● **Task details**
Your answer should be every line from the records that contains "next".

═══

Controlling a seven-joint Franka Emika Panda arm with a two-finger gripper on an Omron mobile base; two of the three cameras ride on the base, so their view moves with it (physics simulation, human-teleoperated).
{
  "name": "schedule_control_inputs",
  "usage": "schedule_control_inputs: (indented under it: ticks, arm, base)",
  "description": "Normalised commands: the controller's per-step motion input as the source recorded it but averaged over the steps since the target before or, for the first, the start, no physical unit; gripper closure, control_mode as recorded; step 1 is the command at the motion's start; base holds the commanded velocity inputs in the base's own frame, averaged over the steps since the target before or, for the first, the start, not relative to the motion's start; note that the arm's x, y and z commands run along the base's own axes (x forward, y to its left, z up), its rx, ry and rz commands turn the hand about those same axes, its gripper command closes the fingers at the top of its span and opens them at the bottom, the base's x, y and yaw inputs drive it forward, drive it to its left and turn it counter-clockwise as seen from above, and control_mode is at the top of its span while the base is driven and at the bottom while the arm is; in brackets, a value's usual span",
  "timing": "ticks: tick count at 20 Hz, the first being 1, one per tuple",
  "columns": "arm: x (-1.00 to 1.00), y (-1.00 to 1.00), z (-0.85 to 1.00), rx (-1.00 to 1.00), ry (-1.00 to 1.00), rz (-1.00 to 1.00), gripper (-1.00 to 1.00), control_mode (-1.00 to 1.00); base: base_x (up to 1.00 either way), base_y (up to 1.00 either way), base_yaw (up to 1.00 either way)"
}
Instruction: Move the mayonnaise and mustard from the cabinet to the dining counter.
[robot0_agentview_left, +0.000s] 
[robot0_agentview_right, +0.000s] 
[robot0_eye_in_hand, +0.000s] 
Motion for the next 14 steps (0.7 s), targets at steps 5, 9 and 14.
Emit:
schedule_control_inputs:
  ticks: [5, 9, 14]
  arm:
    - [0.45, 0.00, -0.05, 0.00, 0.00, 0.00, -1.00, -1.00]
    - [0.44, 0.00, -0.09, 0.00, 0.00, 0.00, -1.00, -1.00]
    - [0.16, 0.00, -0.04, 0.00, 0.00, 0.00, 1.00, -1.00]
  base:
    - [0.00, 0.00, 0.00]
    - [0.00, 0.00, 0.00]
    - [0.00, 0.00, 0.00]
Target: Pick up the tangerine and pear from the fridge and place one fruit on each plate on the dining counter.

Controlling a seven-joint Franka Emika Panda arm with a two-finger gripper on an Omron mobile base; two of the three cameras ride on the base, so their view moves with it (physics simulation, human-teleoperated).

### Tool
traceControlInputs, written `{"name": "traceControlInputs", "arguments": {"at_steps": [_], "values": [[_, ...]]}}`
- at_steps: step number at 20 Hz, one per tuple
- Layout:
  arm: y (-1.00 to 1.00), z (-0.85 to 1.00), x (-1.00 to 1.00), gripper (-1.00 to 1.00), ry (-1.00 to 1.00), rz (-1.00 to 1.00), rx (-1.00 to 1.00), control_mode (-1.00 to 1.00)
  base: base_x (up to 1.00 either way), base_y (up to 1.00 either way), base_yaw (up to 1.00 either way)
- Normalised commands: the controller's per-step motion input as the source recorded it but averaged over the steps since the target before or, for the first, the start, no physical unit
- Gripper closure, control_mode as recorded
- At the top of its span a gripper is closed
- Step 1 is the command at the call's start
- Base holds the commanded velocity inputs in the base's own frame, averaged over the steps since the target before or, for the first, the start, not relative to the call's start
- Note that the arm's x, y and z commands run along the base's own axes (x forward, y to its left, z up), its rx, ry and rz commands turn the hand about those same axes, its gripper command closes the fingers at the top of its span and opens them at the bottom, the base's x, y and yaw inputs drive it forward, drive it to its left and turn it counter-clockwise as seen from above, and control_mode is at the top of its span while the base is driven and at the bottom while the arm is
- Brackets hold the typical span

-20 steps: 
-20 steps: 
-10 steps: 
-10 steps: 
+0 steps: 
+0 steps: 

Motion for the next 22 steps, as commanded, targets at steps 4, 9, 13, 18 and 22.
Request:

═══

● **Answer box**
Motion for the next 14 steps (0.7 s), targets at steps 5, 9 and 14.
Motion for the next 22 steps, as commanded, targets at steps 4, 9, 13, 18 and 22.

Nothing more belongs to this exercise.